Assignment =>
From the entries below, copy exactly the lines from the one that contains "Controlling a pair" through the one that contains "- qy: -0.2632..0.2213", both included, and only those.

Provided entries =>
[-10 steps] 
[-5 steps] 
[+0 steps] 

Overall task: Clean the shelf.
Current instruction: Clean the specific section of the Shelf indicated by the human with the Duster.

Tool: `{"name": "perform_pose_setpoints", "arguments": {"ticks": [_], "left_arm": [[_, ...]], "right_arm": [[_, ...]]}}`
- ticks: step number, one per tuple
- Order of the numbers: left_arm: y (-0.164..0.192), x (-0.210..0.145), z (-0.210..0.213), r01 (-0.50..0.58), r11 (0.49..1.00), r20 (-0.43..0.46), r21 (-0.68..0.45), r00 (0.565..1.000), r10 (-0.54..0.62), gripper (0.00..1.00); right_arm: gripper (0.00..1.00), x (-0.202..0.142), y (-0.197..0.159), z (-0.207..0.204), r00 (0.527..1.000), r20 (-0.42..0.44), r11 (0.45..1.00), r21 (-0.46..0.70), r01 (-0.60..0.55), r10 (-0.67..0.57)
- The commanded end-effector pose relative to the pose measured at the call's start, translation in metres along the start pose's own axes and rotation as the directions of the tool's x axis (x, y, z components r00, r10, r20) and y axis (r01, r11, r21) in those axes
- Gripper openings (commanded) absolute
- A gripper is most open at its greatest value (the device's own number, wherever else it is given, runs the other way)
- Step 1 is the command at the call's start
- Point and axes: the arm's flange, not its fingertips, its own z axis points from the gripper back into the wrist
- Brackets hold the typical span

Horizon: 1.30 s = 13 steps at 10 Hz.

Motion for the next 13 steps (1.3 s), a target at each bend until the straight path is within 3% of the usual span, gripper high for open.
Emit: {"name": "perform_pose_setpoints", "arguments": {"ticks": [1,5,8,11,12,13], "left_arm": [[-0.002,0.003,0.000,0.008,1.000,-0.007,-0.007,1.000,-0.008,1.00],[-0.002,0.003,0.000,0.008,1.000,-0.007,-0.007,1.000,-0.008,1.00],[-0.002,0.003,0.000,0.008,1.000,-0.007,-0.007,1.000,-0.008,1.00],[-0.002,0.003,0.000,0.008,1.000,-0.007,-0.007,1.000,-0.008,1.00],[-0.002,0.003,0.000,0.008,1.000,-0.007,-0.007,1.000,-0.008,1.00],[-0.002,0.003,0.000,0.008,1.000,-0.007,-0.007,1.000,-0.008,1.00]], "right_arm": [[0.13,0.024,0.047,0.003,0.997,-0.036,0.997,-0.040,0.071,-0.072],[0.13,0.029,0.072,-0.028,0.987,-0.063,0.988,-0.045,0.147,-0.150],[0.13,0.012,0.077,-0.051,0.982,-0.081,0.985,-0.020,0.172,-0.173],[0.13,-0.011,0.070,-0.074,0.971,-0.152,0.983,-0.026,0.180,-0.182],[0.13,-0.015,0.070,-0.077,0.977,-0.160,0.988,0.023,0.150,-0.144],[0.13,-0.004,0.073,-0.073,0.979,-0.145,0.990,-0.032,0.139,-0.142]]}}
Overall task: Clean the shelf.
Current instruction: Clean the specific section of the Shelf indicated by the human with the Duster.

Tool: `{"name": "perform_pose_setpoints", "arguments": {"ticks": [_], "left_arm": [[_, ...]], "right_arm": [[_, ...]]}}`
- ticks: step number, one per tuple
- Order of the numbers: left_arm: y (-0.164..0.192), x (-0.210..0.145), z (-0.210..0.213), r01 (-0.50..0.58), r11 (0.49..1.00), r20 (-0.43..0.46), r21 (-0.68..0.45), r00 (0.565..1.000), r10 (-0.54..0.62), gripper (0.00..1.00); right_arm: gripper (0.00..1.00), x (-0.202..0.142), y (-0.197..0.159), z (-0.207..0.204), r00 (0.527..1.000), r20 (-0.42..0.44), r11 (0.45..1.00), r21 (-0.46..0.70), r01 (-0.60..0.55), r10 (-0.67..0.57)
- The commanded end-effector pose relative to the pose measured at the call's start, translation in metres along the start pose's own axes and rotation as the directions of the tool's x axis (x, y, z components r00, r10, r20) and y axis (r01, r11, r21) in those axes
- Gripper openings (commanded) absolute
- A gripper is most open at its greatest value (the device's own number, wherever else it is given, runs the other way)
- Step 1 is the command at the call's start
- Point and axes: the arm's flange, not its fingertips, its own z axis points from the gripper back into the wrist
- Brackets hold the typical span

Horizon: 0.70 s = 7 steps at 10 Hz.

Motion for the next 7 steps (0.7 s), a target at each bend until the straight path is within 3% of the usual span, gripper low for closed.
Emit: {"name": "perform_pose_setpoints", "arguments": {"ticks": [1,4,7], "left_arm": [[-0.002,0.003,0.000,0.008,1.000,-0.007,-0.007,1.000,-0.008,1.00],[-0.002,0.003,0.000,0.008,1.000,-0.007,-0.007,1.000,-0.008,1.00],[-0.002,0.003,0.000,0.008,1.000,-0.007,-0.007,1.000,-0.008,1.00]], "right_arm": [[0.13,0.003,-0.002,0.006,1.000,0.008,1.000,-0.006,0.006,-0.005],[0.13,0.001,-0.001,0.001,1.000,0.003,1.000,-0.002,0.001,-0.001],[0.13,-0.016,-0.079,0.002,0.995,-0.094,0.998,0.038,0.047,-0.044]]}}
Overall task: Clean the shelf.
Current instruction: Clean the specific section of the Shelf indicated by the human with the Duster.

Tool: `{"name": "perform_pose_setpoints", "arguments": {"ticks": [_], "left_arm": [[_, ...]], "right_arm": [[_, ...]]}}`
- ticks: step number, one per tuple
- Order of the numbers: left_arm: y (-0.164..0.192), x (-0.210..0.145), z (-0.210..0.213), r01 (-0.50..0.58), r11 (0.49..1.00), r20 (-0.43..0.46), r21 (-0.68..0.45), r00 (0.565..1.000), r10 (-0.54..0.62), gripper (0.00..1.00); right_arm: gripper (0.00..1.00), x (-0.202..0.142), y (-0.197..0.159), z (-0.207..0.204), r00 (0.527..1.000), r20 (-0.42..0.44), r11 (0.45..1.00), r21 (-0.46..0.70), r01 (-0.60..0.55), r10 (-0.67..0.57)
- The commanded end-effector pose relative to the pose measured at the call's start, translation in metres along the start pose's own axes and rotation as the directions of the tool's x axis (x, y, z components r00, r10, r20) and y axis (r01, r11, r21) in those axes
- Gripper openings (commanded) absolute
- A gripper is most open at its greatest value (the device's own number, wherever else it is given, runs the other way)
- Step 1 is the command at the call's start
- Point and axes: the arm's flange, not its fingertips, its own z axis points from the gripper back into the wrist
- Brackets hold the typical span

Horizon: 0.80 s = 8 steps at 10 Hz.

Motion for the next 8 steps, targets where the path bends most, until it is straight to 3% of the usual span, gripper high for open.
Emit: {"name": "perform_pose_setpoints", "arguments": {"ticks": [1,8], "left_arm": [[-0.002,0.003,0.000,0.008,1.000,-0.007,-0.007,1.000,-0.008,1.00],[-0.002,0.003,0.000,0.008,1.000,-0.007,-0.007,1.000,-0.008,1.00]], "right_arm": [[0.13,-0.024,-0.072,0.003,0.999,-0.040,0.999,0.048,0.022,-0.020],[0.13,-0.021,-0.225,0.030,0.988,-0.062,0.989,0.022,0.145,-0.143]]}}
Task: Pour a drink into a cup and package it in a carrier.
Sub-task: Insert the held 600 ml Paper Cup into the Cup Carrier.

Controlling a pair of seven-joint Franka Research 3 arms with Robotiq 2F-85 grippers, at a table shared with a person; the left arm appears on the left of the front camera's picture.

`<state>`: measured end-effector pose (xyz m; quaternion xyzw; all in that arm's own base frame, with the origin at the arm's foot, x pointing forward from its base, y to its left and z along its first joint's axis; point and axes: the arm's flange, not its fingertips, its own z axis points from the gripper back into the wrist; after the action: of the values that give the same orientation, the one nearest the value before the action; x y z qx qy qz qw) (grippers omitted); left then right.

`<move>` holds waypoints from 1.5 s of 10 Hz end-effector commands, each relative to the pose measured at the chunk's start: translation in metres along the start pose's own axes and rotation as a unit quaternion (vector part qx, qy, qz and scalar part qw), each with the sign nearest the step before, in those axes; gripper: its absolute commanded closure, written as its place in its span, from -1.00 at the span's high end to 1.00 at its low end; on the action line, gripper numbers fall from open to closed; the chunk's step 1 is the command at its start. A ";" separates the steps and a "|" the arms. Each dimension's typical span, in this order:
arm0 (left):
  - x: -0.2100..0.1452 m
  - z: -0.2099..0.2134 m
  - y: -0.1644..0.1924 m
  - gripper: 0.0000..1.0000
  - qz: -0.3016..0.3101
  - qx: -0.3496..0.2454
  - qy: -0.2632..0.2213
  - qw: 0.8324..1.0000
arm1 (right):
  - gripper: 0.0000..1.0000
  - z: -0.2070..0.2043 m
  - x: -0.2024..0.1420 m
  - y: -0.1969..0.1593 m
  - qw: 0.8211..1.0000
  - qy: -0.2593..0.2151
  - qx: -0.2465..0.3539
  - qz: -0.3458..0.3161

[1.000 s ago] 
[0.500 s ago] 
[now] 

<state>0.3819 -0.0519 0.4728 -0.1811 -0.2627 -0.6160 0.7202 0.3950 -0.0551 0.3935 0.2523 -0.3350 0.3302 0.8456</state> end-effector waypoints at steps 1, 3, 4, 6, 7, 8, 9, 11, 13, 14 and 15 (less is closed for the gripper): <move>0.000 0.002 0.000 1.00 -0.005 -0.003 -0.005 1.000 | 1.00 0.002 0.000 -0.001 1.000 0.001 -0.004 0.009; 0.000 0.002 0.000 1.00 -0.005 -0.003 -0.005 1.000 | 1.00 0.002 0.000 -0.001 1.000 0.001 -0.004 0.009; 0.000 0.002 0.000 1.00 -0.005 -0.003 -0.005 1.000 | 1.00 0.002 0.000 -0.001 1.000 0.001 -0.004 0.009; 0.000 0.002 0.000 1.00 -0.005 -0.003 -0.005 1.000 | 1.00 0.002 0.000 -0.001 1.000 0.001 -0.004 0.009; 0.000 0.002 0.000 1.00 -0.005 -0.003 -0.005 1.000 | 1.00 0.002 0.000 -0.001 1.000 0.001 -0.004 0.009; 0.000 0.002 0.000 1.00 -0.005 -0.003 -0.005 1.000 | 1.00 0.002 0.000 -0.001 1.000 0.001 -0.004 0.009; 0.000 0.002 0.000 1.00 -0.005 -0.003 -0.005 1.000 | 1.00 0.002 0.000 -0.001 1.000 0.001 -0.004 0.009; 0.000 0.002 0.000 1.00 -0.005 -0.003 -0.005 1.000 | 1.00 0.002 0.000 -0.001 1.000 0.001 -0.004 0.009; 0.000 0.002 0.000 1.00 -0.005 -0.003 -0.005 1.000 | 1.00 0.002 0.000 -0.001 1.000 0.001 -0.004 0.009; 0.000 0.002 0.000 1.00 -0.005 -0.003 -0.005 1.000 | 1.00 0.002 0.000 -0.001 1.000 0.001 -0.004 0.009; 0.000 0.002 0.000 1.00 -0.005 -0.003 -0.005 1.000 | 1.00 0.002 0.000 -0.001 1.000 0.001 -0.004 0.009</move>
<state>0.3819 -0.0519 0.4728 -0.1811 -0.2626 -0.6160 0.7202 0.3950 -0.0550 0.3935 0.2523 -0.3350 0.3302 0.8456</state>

Response to this exercise =>
Controlling a pair of seven-joint Franka Research 3 arms with Robotiq 2F-85 grippers, at a table shared with a person; the left arm appears on the left of the front camera's picture.

`<state>`: measured end-effector pose (xyz m; quaternion xyzw; all in that arm's own base frame, with the origin at the arm's foot, x pointing forward from its base, y to its left and z along its first joint's axis; point and axes: the arm's flange, not its fingertips, its own z axis points from the gripper back into the wrist; after the action: of the values that give the same orientation, the one nearest the value before the action; x y z qx qy qz qw) (grippers omitted); left then right.

`<move>` holds waypoints from 1.5 s of 10 Hz end-effector commands, each relative to the pose measured at the chunk's start: translation in metres along the start pose's own axes and rotation as a unit quaternion (vector part qx, qy, qz and scalar part qw), each with the sign nearest the step before, in those axes; gripper: its absolute commanded closure, written as its place in its span, from -1.00 at the span's high end to 1.00 at its low end; on the action line, gripper numbers fall from open to closed; the chunk's step 1 is the command at its start. A ";" separates the steps and a "|" the arms. Each dimension's typical span, in this order:
arm0 (left):
  - x: -0.2100..0.1452 m
  - z: -0.2099..0.2134 m
  - y: -0.1644..0.1924 m
  - gripper: 0.0000..1.0000
  - qz: -0.3016..0.3101
  - qx: -0.3496..0.2454
  - qy: -0.2632..0.2213

The output for this exercise is complete.